** YOUR OBJECTIVE **
Wherever a line of the records contains "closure", copy that line.

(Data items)
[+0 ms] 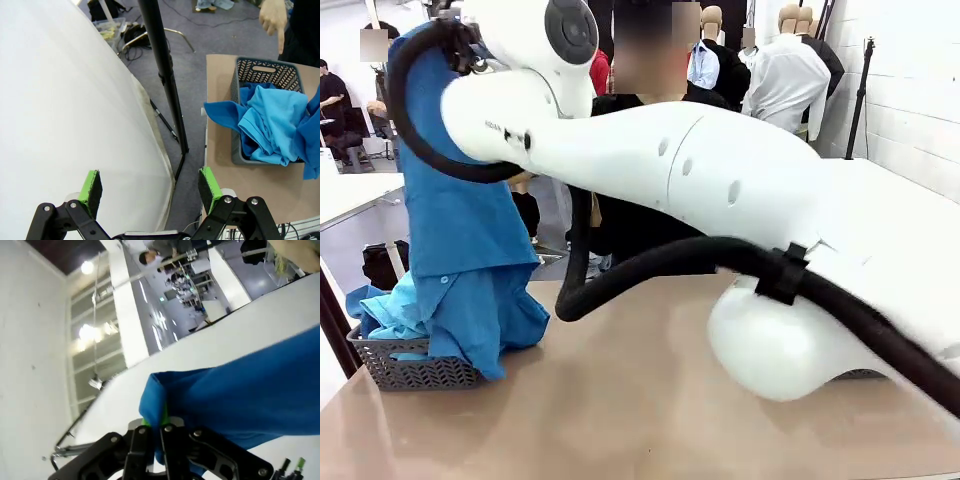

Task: Sort the tops and bottoms.
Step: Sort the clothes according to human instructions.

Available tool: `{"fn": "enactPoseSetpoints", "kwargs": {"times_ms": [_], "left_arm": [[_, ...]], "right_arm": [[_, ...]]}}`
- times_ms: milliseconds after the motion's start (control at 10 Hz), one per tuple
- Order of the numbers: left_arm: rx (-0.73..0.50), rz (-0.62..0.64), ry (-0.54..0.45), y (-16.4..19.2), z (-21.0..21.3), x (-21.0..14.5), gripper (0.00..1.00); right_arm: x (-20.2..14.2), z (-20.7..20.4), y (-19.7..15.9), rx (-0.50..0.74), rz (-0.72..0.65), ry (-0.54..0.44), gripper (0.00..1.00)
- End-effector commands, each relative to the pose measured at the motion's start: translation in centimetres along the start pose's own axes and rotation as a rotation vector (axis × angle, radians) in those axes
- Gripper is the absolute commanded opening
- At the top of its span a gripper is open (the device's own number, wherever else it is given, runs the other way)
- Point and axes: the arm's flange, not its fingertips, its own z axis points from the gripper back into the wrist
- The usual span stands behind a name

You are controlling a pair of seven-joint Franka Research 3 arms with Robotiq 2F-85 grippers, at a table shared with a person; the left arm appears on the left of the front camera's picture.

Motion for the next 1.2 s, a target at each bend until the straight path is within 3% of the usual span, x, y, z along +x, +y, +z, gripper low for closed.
{"fn": "enactPoseSetpoints", "kwargs": {"times_ms": [0, 100, 200, 400, 600, 700, 1100], "left_arm": [[-0.011, -0.012, -0.006, 0.1, -0.1, -0.2, 1.0], [-0.011, -0.012, -0.006, 0.1, -0.1, -0.2, 1.0], [-0.011, -0.012, -0.006, 0.1, -0.1, -0.2, 1.0], [-0.011, -0.012, -0.006, 0.1, -0.1, -0.2, 1.0], [-0.011, -0.012, -0.006, 0.1, -0.1, -0.2, 1.0], [-0.011, -0.012, -0.006, 0.1, -0.1, -0.2, 1.0], [-0.011, -0.012, -0.006, 0.1, -0.1, -0.2, 1.0]], "right_arm": [[-9.6, -21.6, 0.7, -0.088, -0.012, -0.126, 0.0], [-8.2, -23.2, -2.3, -0.281, 0.003, -0.133, 0.0], [-7.3, -24.1, -4.4, -0.376, -0.011, -0.15, 0.0], [-6.9, -25.5, -8.1, -0.542, 0.003, -0.158, 0.0], [-7.1, -25.5, -9.8, -0.639, 0.079, -0.262, 0.0], [-2.0, -3.4, -14.1, -0.556, -0.002, -0.201, 0.0], [-2.0, -3.4, -14.1, -0.556, -0.002, -0.201, 0.0]]}}
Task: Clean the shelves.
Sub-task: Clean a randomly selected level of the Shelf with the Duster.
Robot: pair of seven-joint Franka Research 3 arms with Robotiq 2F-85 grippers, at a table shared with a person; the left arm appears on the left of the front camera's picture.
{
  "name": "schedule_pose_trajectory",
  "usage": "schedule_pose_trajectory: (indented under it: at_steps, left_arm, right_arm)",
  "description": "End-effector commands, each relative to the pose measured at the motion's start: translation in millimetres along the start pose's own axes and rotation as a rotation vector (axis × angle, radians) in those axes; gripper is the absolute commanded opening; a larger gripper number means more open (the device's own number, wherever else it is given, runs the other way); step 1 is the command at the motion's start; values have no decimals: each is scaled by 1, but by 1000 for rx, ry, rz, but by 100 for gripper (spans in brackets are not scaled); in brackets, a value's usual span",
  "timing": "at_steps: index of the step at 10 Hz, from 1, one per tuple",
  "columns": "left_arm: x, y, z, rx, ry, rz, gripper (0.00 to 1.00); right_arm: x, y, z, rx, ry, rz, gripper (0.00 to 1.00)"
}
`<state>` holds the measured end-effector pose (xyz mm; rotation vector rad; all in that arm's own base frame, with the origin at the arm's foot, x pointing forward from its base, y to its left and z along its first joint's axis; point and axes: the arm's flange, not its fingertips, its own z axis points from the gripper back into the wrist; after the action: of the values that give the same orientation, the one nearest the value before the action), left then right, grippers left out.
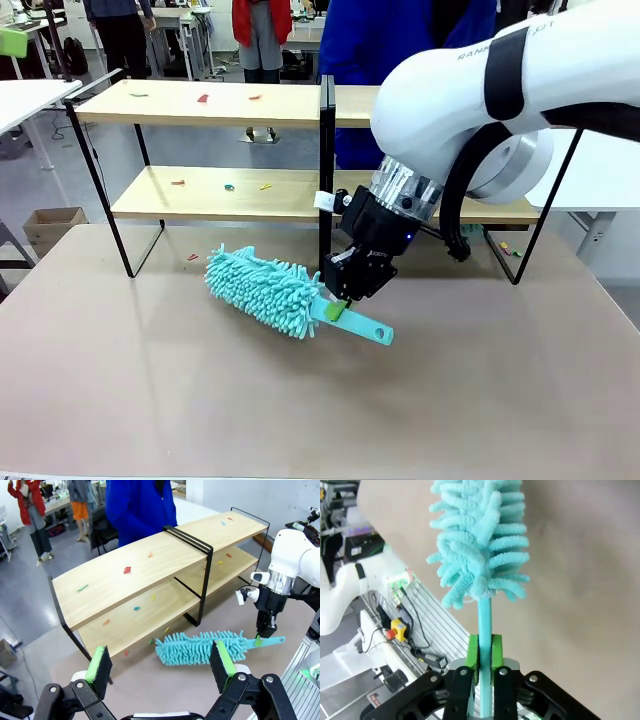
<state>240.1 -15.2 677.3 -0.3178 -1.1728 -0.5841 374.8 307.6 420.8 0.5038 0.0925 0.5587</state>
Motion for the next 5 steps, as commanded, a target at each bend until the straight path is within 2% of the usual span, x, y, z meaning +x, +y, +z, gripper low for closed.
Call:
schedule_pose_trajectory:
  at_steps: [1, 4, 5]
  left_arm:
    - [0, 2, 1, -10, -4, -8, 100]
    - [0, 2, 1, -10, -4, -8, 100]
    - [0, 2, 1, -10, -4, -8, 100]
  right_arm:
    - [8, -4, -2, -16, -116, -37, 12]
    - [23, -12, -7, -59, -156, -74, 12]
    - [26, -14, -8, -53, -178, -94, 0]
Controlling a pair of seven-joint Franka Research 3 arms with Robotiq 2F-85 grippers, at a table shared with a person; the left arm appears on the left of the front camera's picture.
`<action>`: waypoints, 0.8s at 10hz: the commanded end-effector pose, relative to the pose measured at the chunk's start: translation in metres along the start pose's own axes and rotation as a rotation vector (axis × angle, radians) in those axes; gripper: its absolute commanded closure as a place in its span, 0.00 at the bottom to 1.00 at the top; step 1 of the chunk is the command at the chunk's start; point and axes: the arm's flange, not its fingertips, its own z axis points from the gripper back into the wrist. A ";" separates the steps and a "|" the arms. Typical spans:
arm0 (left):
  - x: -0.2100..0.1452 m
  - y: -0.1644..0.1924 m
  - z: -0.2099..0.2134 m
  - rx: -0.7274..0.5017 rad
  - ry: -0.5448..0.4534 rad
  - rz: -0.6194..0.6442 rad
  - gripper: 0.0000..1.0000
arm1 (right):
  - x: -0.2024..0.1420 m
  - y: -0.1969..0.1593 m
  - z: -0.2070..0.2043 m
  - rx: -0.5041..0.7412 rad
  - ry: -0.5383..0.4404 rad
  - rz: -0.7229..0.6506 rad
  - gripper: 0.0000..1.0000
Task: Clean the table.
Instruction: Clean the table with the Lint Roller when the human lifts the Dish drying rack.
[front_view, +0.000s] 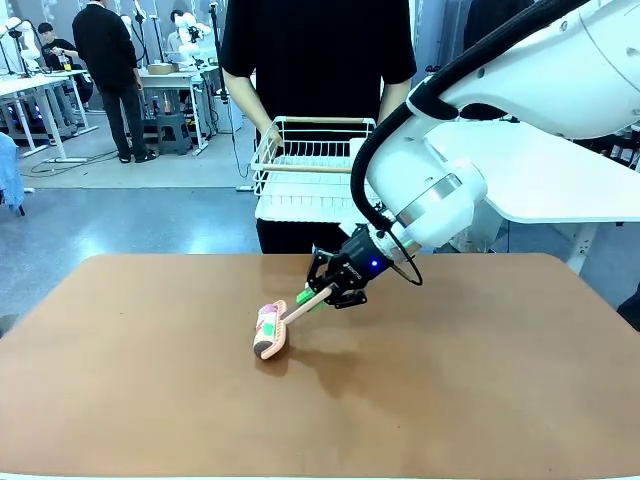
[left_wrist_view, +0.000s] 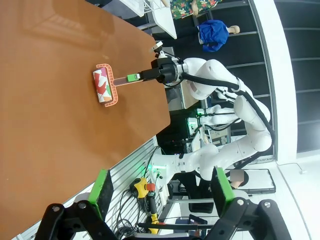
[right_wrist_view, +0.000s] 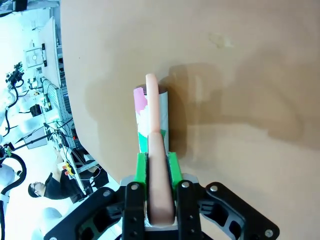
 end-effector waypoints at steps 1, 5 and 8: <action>-0.001 0.001 0.003 -0.020 -0.004 -0.022 0.00 | 0.007 0.021 0.006 -0.023 -0.033 0.029 0.79; -0.001 0.001 0.003 -0.020 -0.004 -0.022 0.00 | 0.011 0.037 0.085 0.089 -0.039 0.113 0.79; -0.001 0.001 0.003 -0.020 -0.004 -0.022 0.00 | 0.010 0.025 0.165 -0.041 -0.051 0.090 0.79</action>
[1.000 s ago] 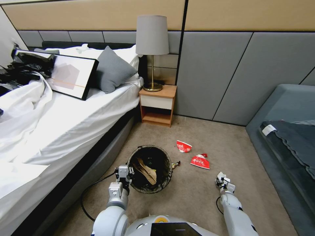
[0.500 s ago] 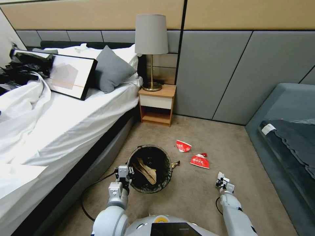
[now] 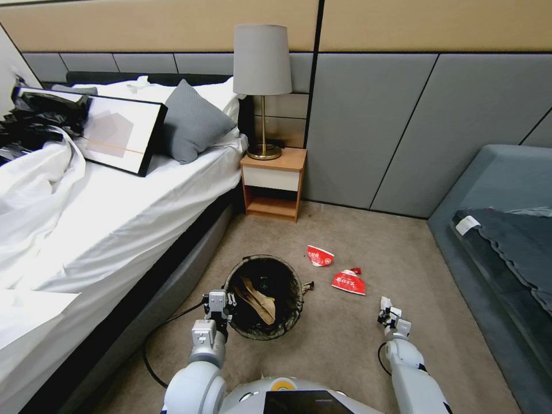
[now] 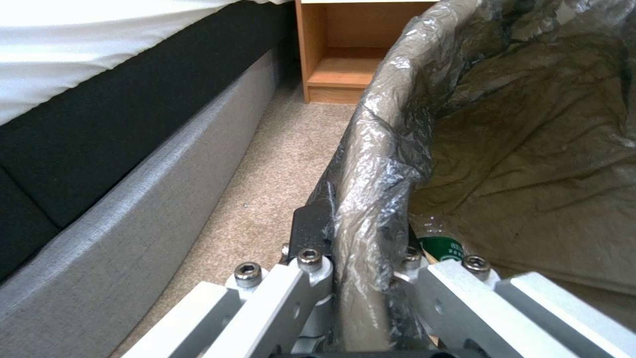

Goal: Pick up the trash bin, then pick up the garbage from the floor and place it into the trash bin.

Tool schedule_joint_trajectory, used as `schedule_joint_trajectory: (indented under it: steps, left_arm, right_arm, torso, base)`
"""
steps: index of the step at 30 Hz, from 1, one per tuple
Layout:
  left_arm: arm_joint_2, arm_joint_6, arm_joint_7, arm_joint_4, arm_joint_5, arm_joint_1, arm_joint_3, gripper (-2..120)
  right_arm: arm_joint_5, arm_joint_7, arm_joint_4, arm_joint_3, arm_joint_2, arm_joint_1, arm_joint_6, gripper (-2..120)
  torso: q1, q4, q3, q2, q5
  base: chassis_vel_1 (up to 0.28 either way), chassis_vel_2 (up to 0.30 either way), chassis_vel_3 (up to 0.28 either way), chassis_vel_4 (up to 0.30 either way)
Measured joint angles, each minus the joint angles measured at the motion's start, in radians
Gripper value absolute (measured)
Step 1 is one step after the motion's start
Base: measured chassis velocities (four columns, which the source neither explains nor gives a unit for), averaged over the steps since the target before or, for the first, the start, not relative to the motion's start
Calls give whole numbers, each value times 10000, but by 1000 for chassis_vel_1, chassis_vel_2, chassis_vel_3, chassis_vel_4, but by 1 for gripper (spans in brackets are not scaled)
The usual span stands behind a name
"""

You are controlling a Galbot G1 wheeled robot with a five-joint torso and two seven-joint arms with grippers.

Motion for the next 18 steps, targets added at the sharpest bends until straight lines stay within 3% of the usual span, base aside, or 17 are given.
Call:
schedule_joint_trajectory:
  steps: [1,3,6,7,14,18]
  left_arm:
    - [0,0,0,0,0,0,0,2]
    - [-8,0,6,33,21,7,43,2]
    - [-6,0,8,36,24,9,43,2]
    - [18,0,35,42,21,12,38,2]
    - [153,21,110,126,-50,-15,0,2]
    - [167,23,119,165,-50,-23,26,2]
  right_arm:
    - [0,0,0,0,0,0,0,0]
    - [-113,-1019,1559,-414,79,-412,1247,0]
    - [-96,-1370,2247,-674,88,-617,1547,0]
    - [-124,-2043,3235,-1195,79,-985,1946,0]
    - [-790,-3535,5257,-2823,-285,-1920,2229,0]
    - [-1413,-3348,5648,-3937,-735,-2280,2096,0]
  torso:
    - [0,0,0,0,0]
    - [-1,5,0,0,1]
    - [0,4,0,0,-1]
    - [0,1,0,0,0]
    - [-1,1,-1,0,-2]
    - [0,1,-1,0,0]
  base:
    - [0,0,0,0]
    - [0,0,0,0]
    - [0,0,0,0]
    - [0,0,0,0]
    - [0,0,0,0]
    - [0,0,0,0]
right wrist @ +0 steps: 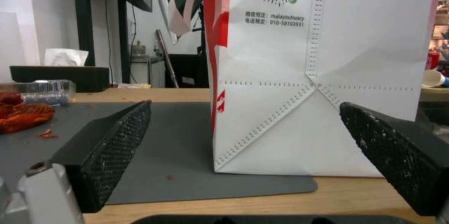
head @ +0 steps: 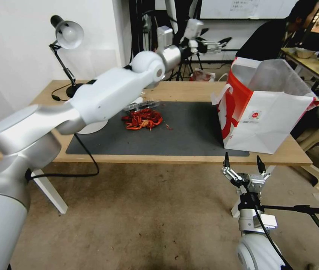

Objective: Pick up the trash from the table and place it into the takeout bag.

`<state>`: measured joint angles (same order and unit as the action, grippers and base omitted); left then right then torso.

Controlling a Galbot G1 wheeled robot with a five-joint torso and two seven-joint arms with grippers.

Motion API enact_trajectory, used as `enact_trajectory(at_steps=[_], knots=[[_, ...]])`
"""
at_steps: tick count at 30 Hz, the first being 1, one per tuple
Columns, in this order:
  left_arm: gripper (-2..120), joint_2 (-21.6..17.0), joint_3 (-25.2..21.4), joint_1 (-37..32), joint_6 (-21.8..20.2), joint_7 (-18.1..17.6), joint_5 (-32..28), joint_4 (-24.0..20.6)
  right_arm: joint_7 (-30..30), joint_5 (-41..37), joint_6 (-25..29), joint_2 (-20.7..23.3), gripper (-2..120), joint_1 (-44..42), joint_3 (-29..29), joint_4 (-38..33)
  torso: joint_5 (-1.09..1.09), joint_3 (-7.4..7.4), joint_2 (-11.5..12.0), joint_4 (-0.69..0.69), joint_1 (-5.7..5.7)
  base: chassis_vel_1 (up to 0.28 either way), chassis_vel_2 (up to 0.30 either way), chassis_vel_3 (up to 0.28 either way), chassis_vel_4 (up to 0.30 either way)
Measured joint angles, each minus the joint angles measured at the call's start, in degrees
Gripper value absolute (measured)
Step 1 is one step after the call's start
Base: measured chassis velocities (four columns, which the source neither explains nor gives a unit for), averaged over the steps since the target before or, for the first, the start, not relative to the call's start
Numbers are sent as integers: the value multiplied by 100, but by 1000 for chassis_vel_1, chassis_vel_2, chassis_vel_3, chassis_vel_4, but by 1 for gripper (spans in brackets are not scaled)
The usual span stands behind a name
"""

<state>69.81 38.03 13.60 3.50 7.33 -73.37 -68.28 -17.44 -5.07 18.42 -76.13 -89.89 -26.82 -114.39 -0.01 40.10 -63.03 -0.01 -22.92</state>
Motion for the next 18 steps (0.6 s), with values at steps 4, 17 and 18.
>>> enact_trajectory(at_steps=[4,17,18], knots=[[100,-488,-232,-454,6,-286,83,-495,-1,12,-12,-1,100,-1,0,-8,-1,0,0,1,0,0,0,0,0],[100,-1793,-1046,-1749,61,-459,379,-1460,3,77,-44,-29,100,41,81,28,-1,0,0,2,0,0,0,0,0],[100,-1894,-1169,-1920,67,-473,457,-1561,4,80,-44,-30,100,41,86,38,1,0,0,1,0,0,0,0,0]])
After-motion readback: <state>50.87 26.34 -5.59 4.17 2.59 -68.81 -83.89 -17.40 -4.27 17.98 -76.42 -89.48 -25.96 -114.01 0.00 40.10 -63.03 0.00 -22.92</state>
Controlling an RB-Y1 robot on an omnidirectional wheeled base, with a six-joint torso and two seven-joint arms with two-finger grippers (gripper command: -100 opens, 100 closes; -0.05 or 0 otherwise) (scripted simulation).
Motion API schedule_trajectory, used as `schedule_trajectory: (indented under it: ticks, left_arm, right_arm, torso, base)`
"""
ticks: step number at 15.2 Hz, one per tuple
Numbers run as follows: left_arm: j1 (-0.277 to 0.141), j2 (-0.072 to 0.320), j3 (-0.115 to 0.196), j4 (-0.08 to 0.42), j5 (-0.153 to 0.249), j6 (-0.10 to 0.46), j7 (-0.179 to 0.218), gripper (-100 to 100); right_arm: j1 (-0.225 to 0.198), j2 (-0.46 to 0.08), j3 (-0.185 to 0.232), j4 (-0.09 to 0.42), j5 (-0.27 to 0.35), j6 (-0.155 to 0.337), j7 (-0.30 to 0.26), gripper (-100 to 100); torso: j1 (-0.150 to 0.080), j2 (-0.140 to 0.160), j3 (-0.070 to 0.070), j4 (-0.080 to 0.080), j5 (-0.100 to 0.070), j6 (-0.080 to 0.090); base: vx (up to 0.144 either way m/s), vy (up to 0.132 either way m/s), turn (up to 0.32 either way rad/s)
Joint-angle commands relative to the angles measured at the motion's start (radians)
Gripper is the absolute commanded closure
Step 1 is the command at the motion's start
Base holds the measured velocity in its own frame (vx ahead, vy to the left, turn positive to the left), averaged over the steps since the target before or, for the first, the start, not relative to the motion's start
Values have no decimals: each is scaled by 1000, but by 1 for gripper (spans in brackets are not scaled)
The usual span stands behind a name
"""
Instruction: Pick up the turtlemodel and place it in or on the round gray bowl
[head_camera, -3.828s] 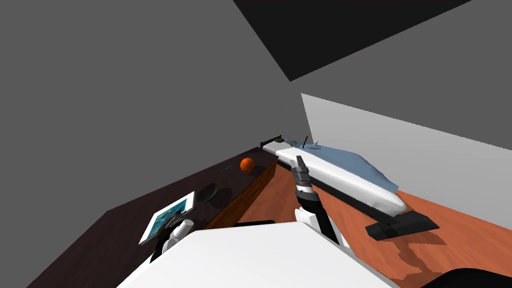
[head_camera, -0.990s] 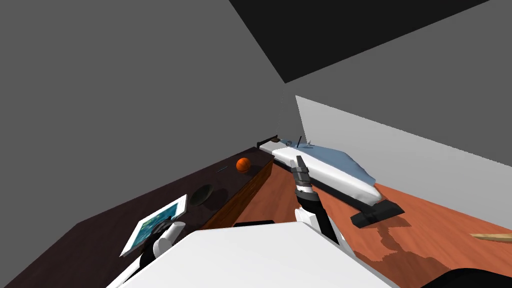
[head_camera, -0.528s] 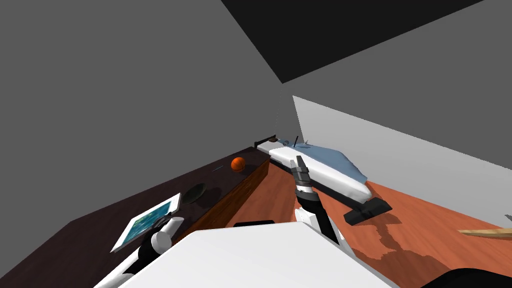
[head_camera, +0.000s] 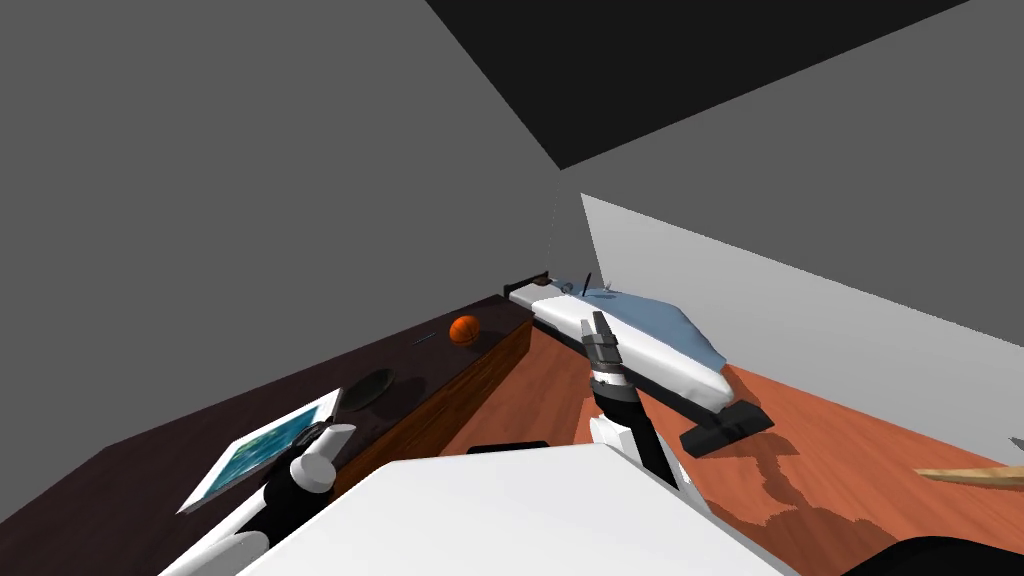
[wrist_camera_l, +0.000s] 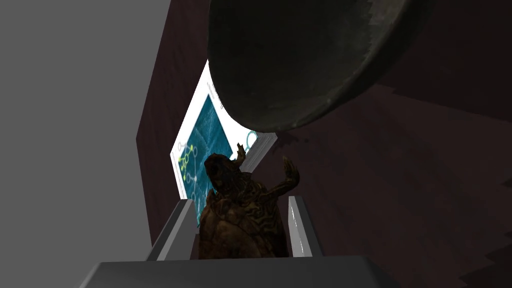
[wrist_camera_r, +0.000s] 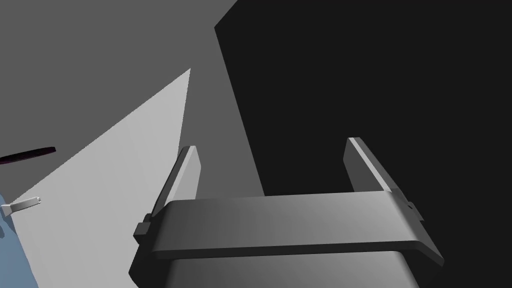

** OUTPUT FOR THIS TASK **
`<action>`: waypoints, 0.8s at 10hz: the commanded end-effector pose, relative to the pose measured at the chunk's start: translation in metres along the start pose's own axes and rotation as a rotation vector (axis × angle, radians) in those axes; gripper: its absolute commanded closure as a place in its span, 0.00 at the bottom to 1.00 at the top; step 1 of the chunk is the command at the chunk's start; point and axes: the arm's flange, not its fingertips, its own z axis points from the gripper back into the wrist. A ";" separates the steps and a "|" the arms. Typical spans:
Gripper is the absolute commanded closure

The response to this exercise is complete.